Records drawn from a dataset
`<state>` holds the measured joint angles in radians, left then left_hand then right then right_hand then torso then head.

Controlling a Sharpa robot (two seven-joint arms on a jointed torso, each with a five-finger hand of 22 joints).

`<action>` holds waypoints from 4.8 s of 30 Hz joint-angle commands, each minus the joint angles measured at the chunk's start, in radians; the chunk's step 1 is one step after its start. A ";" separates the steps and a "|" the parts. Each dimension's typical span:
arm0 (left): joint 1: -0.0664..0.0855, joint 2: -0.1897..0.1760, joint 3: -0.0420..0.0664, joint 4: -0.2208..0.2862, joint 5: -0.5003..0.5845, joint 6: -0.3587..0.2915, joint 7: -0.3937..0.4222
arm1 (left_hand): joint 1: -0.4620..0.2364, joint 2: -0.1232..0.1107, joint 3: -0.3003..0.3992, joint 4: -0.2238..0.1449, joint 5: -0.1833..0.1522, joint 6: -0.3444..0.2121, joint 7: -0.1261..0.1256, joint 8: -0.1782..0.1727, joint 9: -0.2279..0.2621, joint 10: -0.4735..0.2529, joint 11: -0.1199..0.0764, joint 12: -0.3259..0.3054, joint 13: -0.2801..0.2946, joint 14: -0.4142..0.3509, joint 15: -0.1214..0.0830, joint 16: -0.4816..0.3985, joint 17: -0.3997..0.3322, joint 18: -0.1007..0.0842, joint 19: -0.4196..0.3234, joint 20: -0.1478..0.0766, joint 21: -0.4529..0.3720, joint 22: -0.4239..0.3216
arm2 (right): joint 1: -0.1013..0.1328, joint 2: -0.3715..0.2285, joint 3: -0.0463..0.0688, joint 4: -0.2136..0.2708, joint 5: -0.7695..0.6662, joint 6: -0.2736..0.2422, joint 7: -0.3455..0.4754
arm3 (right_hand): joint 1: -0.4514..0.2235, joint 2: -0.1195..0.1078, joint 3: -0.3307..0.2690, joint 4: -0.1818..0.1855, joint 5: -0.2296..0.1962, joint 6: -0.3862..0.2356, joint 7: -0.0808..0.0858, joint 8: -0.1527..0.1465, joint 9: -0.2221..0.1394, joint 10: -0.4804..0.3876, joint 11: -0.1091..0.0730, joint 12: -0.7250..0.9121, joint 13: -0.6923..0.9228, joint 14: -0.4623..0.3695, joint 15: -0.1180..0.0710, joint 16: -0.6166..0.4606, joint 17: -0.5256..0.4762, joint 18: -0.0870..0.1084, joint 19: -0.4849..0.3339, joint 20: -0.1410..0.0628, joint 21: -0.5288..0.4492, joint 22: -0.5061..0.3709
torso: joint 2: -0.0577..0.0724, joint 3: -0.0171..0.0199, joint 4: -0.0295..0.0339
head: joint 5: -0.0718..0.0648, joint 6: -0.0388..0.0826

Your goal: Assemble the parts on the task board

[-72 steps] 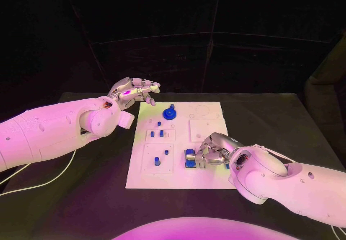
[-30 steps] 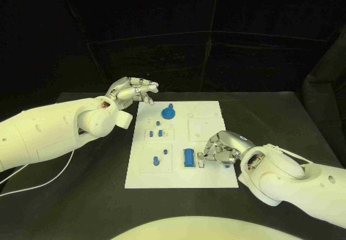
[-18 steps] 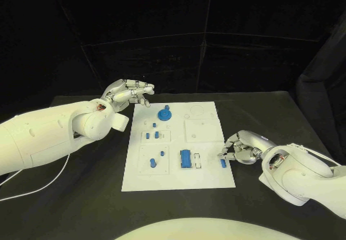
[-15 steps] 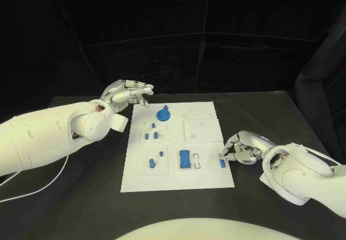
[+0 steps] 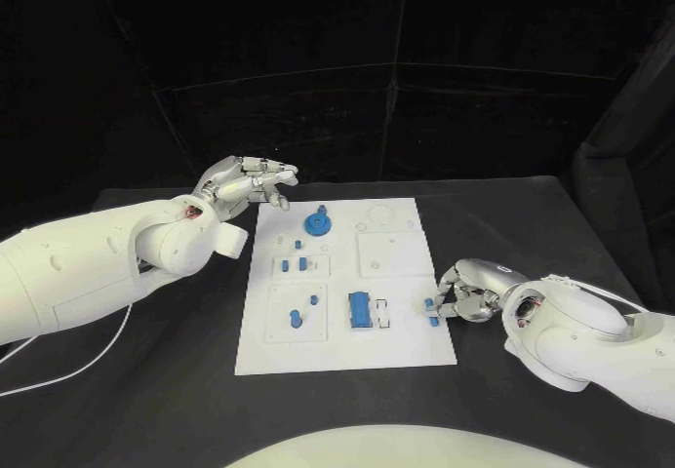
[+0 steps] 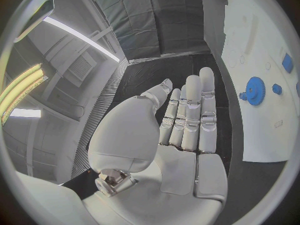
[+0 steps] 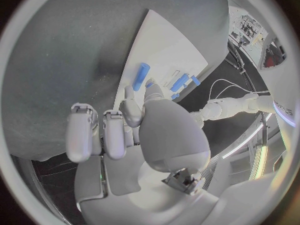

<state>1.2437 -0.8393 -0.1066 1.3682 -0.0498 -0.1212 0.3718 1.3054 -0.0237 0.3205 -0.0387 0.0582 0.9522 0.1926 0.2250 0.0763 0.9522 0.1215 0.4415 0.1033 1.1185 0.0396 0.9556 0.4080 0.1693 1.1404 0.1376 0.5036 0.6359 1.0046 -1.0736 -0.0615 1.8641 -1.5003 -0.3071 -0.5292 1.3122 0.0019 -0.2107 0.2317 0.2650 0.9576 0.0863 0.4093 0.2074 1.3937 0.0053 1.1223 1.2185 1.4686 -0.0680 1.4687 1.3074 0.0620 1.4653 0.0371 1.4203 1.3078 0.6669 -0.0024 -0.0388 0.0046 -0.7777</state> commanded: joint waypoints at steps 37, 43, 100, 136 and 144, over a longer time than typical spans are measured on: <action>0.001 -0.004 0.000 0.001 0.003 0.017 0.010 | 0.009 0.004 -0.001 -0.004 0.007 -0.006 0.000 0.005 -0.002 -0.008 0.000 0.006 -0.002 -0.005 0.000 0.007 -0.002 0.012 0.007 0.000 -0.004 -0.001 | -0.008 0.068 0.000 0.001 -0.105 0.036 -0.095 | 0.147 0.019 0.121 -0.098 0.114 0.058 0.002 -0.103 -0.039 0.000 -0.002 -0.014 0.007 0.070 0.001 0.009 0.106 -0.013 0.020 0.002 0.015 0.041 | -0.002 -0.0006 0.0005 | 0.011 -0.003; 0.001 -0.003 0.000 0.001 0.003 0.018 0.010 | 0.009 0.004 -0.001 -0.004 0.007 -0.006 0.000 0.005 -0.002 -0.008 0.000 0.006 -0.002 -0.005 0.000 0.007 -0.002 0.012 0.007 0.000 -0.004 -0.001 | -0.007 0.053 0.000 0.029 -0.028 -0.093 -0.067 | 0.100 -0.016 0.140 -0.060 0.210 0.072 -0.001 -0.116 -0.042 0.010 -0.005 -0.003 0.017 0.072 -0.001 0.014 0.115 -0.015 0.024 0.001 0.021 0.050 | -0.002 -0.0015 0.0022 | 0.009 -0.002; 0.002 -0.004 0.000 0.007 0.003 0.019 0.008 | 0.008 0.004 -0.001 -0.004 0.007 -0.007 0.001 0.006 -0.002 -0.009 0.001 0.007 -0.002 -0.006 0.000 0.007 -0.003 0.012 0.007 0.001 -0.004 -0.002 | -0.006 0.209 0.001 -0.030 0.167 -0.078 -0.103 | -0.024 -0.061 0.145 0.037 0.215 0.163 -0.030 -0.113 -0.009 0.053 -0.027 0.046 0.062 0.077 -0.019 0.028 0.139 -0.021 0.035 -0.017 0.039 0.080 | 0.000 -0.0011 0.0002 | 0.022 -0.015; 0.002 -0.008 0.000 0.008 0.003 0.020 0.005 | 0.008 0.004 -0.001 -0.004 0.007 -0.007 0.001 0.006 -0.002 -0.009 0.001 0.007 -0.002 -0.006 0.000 0.007 -0.003 0.012 0.007 0.001 -0.004 -0.002 | -0.006 0.156 0.001 -0.010 0.151 0.004 -0.019 | -0.049 -0.038 0.025 0.006 -0.155 0.146 -0.024 -0.128 0.045 0.047 -0.020 0.023 0.067 0.075 -0.013 0.020 0.130 -0.018 0.027 -0.011 0.028 0.068 | 0.000 -0.0004 0.0011 | 0.019 -0.015; 0.002 -0.007 0.000 0.008 0.003 0.020 0.005 | 0.008 0.004 -0.001 -0.004 0.007 -0.007 0.001 0.006 -0.002 -0.009 0.001 0.007 -0.002 -0.006 0.000 0.007 -0.003 0.012 0.007 0.001 -0.004 -0.002 | -0.006 0.179 0.001 -0.052 0.136 0.006 -0.041 | -0.023 -0.020 0.025 -0.010 -0.136 0.150 -0.025 -0.126 0.054 0.048 -0.021 0.025 0.070 0.075 -0.014 0.020 0.132 -0.018 0.028 -0.012 0.029 0.070 | 0.000 -0.0001 0.0000 | 0.020 -0.019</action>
<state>1.2439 -0.8473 -0.1074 1.3741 -0.0498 -0.1114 0.3703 1.3054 -0.0237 0.3204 -0.0387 0.0582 0.9522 0.1926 0.2250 0.0758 0.9523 0.1215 0.4453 0.1023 1.1185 0.0396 0.9597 0.4067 0.1693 1.1404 0.1376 0.5036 0.6356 0.9974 -0.8968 -0.0604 1.8188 -1.3503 -0.3188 -0.5579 1.2730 -0.0217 -0.1866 0.2266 0.1227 1.1109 0.0612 0.2855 0.2600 1.4434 -0.0195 1.1523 1.2884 1.4668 -0.0806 1.4927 1.3081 0.0460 1.4653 0.0301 1.4514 1.3078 0.6664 -0.0029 -0.0381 0.0244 -0.7957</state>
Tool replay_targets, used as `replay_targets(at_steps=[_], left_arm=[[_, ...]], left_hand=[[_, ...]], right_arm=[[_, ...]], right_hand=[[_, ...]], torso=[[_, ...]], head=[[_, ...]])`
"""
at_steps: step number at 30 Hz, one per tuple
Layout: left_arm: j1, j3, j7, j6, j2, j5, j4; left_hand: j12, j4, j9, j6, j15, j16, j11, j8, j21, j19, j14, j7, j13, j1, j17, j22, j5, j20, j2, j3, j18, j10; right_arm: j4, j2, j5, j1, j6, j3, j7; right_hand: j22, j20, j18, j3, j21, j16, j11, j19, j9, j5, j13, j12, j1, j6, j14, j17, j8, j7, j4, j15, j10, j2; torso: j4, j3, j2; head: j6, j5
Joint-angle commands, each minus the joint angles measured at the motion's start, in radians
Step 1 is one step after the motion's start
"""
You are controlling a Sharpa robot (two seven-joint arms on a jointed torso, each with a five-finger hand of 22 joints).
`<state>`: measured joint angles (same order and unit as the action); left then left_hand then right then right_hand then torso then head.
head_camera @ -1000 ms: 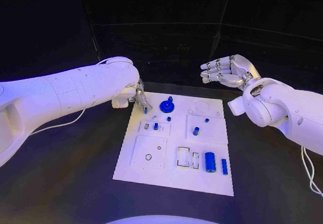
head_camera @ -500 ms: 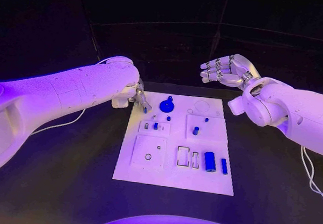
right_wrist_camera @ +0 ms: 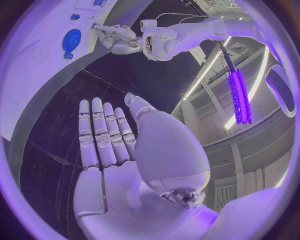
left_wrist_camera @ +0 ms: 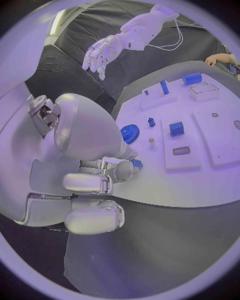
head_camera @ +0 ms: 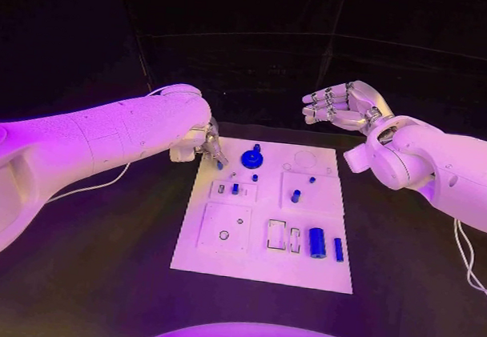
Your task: Assemble the parts on the task board
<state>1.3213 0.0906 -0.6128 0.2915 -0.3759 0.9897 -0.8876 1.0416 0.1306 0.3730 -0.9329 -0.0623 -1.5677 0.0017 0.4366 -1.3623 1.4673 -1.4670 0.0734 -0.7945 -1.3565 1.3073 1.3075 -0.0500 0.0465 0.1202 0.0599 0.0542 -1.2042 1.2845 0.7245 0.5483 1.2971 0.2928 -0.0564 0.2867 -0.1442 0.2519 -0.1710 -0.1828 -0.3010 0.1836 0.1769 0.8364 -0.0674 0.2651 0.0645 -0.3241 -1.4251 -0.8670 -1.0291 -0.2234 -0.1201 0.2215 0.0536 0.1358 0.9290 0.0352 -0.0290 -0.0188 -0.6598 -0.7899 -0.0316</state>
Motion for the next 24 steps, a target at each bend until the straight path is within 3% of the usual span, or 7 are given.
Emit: replay_targets(at_steps=[1,6,11,14,21,24], left_arm=[[0.001,0.0,0.017,0.004,0.0,-0.011,-0.001],[0.001,0.0,0.025,-0.008,-0.004,-0.012,-0.005],[0.0,0.0,0.033,-0.039,-0.023,-0.021,-0.029],[0.001,0.0,0.039,-0.083,-0.054,-0.04,-0.069],[0.004,0.0,0.044,-0.17,-0.128,-0.068,-0.182],[0.005,0.0,0.045,-0.212,-0.165,-0.086,-0.243]], left_hand=[[-0.003,-0.017,-0.001,-0.006,-0.006,-0.003,-0.006,-0.004,-0.005,0.01,-0.104,0.0,0.002,-0.024,0.263,0.002,-0.006,-0.007,0.008,0.029,0.005,-0.001],[-0.011,-0.074,0.001,-0.01,-0.008,-0.003,-0.006,0.0,-0.004,0.01,-0.104,0.001,0.008,-0.055,0.263,0.002,-0.005,-0.01,0.008,0.125,0.005,-0.002],[-0.015,-0.113,0.013,-0.009,-0.004,-0.003,-0.006,0.021,-0.002,0.01,-0.104,0.003,0.015,-0.006,0.263,0.004,-0.007,-0.007,-0.028,0.259,0.005,-0.013],[-0.014,-0.136,0.029,-0.005,-0.003,-0.003,-0.008,0.045,0.0,0.011,-0.104,0.004,0.017,0.052,0.263,0.004,-0.007,-0.01,-0.065,0.374,0.006,-0.021],[-0.012,-0.159,0.048,0.002,-0.01,-0.003,-0.008,0.075,0.004,0.011,-0.104,-0.002,0.02,0.111,0.263,0.003,-0.006,-0.009,-0.104,0.484,0.006,-0.031],[-0.005,-0.166,0.056,-0.003,-0.011,-0.003,-0.012,0.089,0.0,0.014,-0.104,-0.005,0.01,0.132,0.263,0.008,-0.006,-0.011,-0.119,0.517,0.005,-0.042]], right_arm=[[0.002,0.0,-0.003,0.002,-0.007,0.001,0.011],[0.002,0.0,-0.003,0.002,-0.009,0.001,0.01],[0.002,0.001,-0.003,0.002,-0.011,0.001,0.01],[0.0,0.003,-0.003,0.002,-0.011,0.001,0.009],[-0.004,0.006,-0.003,0.002,-0.013,0.001,0.009],[-0.006,0.006,-0.003,0.002,-0.015,0.001,0.009]], right_hand=[[0.001,-0.001,-0.011,-0.006,0.006,-0.003,0.005,0.009,0.001,0.003,-0.002,-0.006,0.011,-0.003,-0.006,0.001,0.003,0.024,-0.002,0.0,0.0,-0.003],[0.001,-0.001,-0.011,-0.006,0.006,-0.003,0.005,0.009,0.001,0.003,-0.002,-0.006,0.011,-0.003,-0.006,0.001,0.003,0.024,-0.002,0.0,0.0,-0.003],[0.001,-0.001,-0.011,-0.006,0.006,-0.003,0.005,0.009,0.001,0.003,-0.002,-0.006,0.011,-0.003,-0.006,0.001,0.003,0.024,-0.002,0.0,0.0,-0.003],[0.001,-0.001,-0.011,-0.006,0.007,-0.004,0.005,0.009,0.001,0.004,-0.002,-0.006,0.011,-0.003,-0.006,0.001,0.003,0.024,-0.002,0.0,-0.001,-0.003],[0.002,-0.001,-0.011,-0.007,0.008,-0.004,0.005,0.01,0.001,0.005,-0.002,-0.006,0.012,-0.003,-0.006,0.002,0.003,0.024,-0.002,0.0,-0.001,-0.003],[0.002,-0.001,-0.011,-0.007,0.008,-0.004,0.005,0.01,0.001,0.005,-0.002,-0.006,0.012,-0.003,-0.006,0.002,0.003,0.024,-0.002,0.0,-0.001,-0.003]], torso=[[0.0001,-0.0002,0.0],[0.0004,-0.0001,0.001],[-0.0008,-0.0003,0.001],[-0.0034,-0.0011,0.002],[-0.0108,-0.0047,0.005],[-0.0121,-0.0046,0.006]], head=[[-0.001,0.0],[-0.001,0.0],[0.0,0.001],[0.0,0.001],[-0.001,0.0],[-0.001,-0.001]])
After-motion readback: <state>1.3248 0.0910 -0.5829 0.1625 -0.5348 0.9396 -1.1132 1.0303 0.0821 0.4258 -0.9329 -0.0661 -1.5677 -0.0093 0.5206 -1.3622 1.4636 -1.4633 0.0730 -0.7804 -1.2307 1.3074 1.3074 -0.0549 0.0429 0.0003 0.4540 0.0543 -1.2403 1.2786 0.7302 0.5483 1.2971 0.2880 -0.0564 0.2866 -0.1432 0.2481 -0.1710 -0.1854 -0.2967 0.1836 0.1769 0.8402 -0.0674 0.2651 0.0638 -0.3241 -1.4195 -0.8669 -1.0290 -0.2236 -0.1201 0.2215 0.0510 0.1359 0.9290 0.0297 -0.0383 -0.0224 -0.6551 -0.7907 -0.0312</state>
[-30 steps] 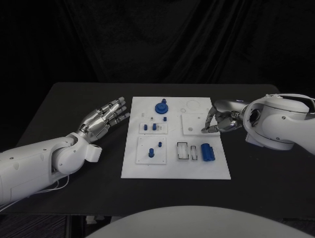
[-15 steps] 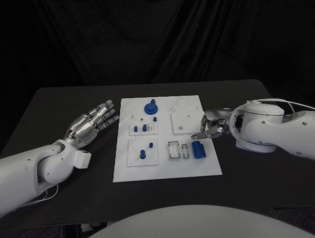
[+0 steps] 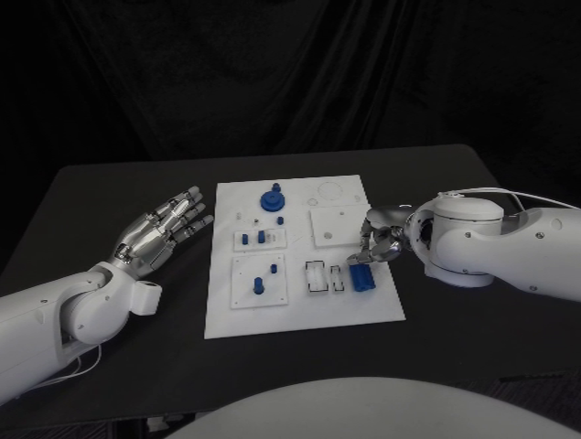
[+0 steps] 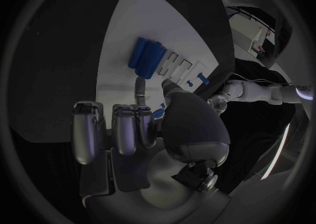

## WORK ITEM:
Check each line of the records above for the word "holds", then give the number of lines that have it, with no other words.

## RESPONSE AREA:
2